Late closure of the pulmonary valve compared to the aortic valve is detected with dilation of the right ventricle, for example, with stenosis of the pulmonary artery opening or with a violation of the conduction of excitation along the right leg of the atrioventricular bundle (bundle of His), which also leads to late closure of the cusps of this valve.

In the case of an atrial septal defect, the increase in blood volume in the right atrium and then in the right ventricle leads to a wide splitting of the second sound, but since the right and left atriums are in constant communication with such a defect, the blood volume of the left and right ventricles fluctuates in this connection in one direction and coincides with the respiratory cycle. This leads to a fixed splitting of the second sound on the pulmonary artery, which is pathognomonic for an atrial septal defect.

In pulmonary hypertension in patients with chronic lung diseases, the splitting of the second sound is less pronounced and distinct, since the right ventricle (although it works against increased pressure in the lungs) is usually hypertrophied, and therefore its systole is not lengthened.

Additional heart sounds occur for many reasons. The mitral valve usually opens silently at the beginning of diastole. When the mitral valve cusps are sclerosed in patients with mitral stenosis, their opening at the beginning of diastole is limited, so the blood flow causes vibrations of these cusps, perceived as an additional sound. This sound is heard shortly after the second sound, but only at the apex of the heart, which indicates its connection with vibrations of the mitral valve. A similar tone of the opening of the tricuspid valve is heard at the lower part of the sternum, but quite rarely.

Systolic ejection tones are heard shortly after the first heart sound, they arise due to vibrations of the aortic or pulmonary valve, therefore they are better heard in the second intercostal space on the left or right at the edge of the sternum. Their appearance is also associated with the appearance of vibrations of the walls of large vessels, especially during their expansion. The aortic ejection sound is best heard at the point of the aorta. It is most often combined with congenital aortic stenosis. Bifurcation of the first sound can be observed with a violation of intraventricular conduction along the legs of the atrioventricular bundle, which leads to a delay in systole of one of the ventricles.

Aortic or mitral valve transplantation is now performed quite frequently. An artificial ball valve or a biological prosthesis is used. Mechanical valves produce two tones in each cardiac cycle, an opening tone and a closing tone. With a mitral prosthesis, a loud closing tone is heard after the first heart sound. The opening tone follows the second heart sound, as with mitral stenosis.
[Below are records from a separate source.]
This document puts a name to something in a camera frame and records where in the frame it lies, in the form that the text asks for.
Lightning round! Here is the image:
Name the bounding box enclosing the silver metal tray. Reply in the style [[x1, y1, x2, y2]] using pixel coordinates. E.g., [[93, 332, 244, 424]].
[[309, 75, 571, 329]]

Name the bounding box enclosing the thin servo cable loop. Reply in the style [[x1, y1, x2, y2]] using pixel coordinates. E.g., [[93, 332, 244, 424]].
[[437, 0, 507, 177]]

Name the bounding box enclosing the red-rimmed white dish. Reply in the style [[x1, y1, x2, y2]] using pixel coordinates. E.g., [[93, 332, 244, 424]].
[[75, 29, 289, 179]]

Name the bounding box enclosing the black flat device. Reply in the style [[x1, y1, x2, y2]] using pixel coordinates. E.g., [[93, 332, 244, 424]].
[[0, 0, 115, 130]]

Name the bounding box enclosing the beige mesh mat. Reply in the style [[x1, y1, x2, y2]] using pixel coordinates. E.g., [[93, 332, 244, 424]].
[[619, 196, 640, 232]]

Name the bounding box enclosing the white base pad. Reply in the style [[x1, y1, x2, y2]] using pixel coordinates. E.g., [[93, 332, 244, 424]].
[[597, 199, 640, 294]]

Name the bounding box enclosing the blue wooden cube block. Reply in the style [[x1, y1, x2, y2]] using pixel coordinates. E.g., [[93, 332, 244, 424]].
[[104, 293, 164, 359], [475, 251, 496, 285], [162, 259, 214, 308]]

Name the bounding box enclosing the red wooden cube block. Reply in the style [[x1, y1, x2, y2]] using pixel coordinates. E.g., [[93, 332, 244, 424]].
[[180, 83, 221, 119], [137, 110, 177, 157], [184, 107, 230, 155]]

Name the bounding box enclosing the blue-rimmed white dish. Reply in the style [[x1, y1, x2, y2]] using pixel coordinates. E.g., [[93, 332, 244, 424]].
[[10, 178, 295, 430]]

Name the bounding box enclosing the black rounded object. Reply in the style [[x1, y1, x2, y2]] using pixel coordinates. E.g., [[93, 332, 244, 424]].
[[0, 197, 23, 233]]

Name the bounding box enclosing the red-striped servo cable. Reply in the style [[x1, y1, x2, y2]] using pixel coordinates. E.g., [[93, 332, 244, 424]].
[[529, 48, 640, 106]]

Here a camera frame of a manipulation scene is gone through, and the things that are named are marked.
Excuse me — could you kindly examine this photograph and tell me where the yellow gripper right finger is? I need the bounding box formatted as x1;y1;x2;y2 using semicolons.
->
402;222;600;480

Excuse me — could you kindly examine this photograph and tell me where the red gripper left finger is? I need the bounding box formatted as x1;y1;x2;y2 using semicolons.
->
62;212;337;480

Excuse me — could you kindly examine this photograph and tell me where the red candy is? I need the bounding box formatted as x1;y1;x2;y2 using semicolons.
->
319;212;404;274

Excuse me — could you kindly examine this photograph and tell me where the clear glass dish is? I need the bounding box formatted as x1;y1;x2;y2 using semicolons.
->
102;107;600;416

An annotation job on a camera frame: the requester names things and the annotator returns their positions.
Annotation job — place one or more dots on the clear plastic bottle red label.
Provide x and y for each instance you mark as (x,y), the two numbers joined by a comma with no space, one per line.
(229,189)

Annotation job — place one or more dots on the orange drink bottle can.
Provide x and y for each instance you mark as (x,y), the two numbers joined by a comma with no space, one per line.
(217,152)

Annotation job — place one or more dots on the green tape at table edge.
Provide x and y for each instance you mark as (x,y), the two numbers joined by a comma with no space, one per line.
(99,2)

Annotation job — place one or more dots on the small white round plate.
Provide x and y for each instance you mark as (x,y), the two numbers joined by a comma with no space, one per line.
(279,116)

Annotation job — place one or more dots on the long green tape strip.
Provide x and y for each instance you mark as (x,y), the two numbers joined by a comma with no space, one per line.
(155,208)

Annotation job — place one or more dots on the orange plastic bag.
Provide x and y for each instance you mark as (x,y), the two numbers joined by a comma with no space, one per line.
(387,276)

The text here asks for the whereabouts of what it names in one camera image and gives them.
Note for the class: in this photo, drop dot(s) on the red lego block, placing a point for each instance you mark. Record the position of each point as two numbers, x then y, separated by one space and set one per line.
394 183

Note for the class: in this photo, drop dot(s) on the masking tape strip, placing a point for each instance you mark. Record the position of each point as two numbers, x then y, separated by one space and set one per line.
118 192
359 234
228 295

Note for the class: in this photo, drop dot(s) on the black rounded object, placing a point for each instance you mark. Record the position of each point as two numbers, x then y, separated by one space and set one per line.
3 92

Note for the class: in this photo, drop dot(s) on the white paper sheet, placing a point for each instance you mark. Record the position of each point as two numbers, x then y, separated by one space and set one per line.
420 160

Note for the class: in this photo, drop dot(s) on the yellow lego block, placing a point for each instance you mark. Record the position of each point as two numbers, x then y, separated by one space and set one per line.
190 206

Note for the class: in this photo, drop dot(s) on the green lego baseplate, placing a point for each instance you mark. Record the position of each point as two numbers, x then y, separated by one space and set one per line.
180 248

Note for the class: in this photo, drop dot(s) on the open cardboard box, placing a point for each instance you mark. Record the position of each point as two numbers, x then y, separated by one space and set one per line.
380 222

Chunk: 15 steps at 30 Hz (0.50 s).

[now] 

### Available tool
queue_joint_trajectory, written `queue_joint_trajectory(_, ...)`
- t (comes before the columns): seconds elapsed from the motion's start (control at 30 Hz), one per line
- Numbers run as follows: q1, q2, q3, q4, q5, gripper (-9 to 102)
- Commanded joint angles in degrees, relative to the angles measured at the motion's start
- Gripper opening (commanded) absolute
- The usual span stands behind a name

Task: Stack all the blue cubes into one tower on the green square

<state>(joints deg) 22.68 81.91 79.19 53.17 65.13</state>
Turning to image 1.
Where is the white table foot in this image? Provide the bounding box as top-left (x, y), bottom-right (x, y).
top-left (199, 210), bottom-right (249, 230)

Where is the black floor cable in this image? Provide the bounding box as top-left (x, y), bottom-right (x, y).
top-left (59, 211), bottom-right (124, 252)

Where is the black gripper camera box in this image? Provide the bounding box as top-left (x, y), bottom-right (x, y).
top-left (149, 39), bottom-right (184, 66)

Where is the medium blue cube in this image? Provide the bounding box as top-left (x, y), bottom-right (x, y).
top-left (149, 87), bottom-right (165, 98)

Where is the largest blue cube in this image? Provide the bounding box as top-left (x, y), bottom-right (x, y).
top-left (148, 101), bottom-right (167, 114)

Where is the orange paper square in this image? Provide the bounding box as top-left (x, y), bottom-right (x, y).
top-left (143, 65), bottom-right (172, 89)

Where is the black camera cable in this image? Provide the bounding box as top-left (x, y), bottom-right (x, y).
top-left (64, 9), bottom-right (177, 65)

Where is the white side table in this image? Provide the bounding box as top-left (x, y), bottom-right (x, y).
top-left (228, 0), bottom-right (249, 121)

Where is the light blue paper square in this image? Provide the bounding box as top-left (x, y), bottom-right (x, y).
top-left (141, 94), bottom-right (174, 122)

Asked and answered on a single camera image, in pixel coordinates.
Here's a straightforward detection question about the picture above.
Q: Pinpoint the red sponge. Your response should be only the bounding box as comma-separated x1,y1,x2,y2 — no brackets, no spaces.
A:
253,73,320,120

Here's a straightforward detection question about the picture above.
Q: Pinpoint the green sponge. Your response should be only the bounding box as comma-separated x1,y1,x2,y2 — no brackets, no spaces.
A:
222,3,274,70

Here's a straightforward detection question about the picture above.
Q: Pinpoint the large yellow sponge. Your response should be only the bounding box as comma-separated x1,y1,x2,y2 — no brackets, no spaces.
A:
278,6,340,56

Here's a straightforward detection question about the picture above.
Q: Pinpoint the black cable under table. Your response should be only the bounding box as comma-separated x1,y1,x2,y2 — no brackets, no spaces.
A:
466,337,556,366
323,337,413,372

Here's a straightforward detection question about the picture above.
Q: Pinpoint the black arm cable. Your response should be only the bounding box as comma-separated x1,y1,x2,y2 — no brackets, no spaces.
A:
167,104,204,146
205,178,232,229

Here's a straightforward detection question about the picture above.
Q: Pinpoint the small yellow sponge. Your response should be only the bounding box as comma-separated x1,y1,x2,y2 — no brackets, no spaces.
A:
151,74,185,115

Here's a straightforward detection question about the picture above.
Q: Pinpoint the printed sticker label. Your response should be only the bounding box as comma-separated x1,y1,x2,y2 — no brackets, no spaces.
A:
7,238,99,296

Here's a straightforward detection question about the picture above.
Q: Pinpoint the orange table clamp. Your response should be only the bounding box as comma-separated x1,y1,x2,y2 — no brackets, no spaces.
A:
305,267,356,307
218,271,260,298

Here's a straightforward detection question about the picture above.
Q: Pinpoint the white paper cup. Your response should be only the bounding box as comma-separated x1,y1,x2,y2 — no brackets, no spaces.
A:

Gallop rhythm is a three-part heart rhythm that is heard against the background of tachycardia, i.e. increased rhythm, and indicates severe damage to the ventricular myocardium. An additional tone in the gallop rhythm can be heard at the end of diastole (before the first tone) - presystolic gallop rhythm and at the beginning of diastole (after the second tone) - protodiastolic gallop rhythm. The gallop rhythm is determined either at the apex of the heart, or in the third - fourth intercostal space on the left near the sternum.

The origin of these additional tones is associated with rapid filling of the ventricles at the beginning of diastole (additional III tone) and during atrial systole (additional IV tone) under conditions of sharply changed properties of the myocardium with a violation of its elasticity. When they occur against the background of tachycardia, sounds are heard, the rhythm of which resembles the gallop of a running horse. In this case, these III and IV heart tones are often heard almost simultaneously, causing the formation of a three-member rhythm. Unlike normal III and IV heart tones, which are found in young people with a normal heart rhythm, the gallop rhythm occurs in severe myocardial damage with dilation of the left ventricle and symptoms of heart failure.

An additional tone preceding the first tone against the background of a relatively rare heart rhythm can sometimes be heard in elderly people with a slightly changed heart. The third and fourth tones, including those corresponding to the gallop rhythm, are better heard when the patient is lying on the left side.